Personal information
- Full name: Robert James Beecroft
- Born: 11 January 1952 (age 74)
- Original team: Williams (UGSFL)
- Height: 191 cm (6 ft 3 in)
- Weight: 92 kg (203 lb)

Playing career
- Years: Club / Games (Goals)
- 1970–1975: Swan Districts / 126 (164)
- 1976–1980: Fitzroy / 096 (291)
- 1981–1985: Woodville / 079 (203)
- Total:  / 301 (658)

Representative team honours
- Years: Team / Games (Goals)
- 1972–1979: Western Australia / 8 (11)

Career highlights
- Swan Medal: (1972); All-Australian team: (1972); 4× Fitzroy leading goalkicker: (1977, 1978, 1979, 1980); Swan Districts Hall of Fame, inducted 2021; Swan Districts Team of the Century 1934-2000 (Interchange);

= Bob Beecroft =

Australian rules footballer (born 1952)

Robert James Beecroft (born 11 January 1952) is a former Australian rules footballer who played for the Fitzroy Football Club in the Victorian Football League (VFL), Swan Districts Football Club in the Western Australian National Football League (WANFL) and the Woodville Football Club in the South Australian National Football League (SANFL).

Beecroft made his debut with Swan Districts in 1970, playing 126 games as a ruckman, being named All Australian for his performance in the 1972 Perth Carnival and the Swan's Best and Fairest award. He played for Western Australia three years later and was recruited by Fitzroy for the following season.
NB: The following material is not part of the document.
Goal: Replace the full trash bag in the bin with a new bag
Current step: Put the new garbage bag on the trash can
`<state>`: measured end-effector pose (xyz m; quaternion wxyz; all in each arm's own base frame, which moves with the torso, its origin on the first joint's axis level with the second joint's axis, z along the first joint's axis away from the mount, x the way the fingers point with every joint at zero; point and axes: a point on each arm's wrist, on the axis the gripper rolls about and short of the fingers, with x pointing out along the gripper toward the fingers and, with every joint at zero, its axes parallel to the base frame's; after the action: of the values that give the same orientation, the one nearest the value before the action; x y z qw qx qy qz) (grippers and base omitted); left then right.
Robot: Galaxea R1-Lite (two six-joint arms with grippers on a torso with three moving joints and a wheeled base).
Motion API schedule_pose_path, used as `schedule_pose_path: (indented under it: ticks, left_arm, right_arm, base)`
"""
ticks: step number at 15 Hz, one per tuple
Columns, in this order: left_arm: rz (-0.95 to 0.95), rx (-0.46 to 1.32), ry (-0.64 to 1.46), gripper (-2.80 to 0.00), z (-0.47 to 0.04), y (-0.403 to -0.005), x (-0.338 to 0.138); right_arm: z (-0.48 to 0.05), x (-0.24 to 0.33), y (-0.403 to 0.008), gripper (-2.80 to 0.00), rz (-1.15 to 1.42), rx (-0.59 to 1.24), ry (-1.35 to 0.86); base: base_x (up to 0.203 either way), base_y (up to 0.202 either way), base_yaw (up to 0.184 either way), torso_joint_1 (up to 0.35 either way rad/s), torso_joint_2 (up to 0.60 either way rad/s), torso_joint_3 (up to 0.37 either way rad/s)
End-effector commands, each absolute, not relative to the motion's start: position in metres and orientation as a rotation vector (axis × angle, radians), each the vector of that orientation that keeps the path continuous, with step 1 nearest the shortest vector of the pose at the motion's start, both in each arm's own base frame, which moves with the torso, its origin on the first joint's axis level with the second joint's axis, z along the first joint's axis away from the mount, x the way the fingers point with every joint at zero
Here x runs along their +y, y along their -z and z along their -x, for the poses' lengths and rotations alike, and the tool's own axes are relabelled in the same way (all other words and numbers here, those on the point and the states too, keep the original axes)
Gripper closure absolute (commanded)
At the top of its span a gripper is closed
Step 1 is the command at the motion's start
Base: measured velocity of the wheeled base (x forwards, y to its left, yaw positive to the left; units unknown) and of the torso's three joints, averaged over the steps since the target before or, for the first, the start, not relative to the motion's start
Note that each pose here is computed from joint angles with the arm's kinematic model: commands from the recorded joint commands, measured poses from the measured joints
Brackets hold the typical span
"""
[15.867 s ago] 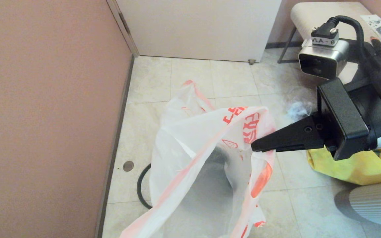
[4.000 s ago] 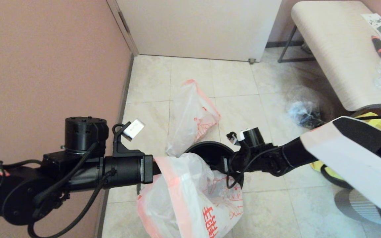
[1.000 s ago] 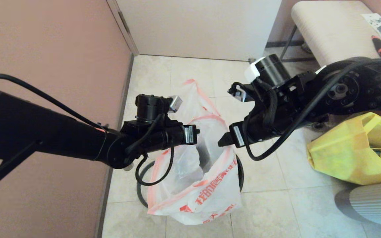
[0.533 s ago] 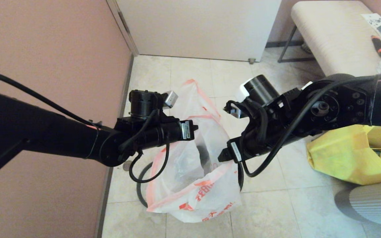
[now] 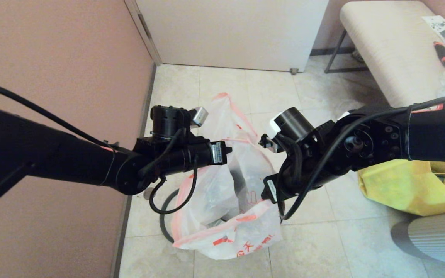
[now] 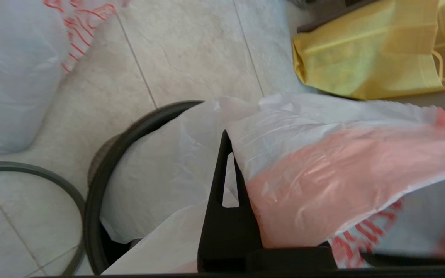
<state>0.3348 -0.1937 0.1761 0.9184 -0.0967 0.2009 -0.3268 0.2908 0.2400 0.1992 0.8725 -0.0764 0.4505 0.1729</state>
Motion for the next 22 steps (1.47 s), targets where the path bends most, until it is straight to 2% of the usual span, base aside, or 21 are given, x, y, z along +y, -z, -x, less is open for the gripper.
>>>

As a key forward for the Lions, Beecroft topped their goalkicking list four times with a best of 87 goals in 1979 which was at the time a club record. He kicked 10 goals in a match twice, including in the record-breaking win over Melbourne in round 17, and by the end of his short VFL career he had managed 291 goals.

He returned to the SANFL with Woodville, where he played 79 premiership games, kicking 203 goals.

Beecroft finished his career at the Encounter Bay Football Club, where he coached the Bays to the 1989 premiership.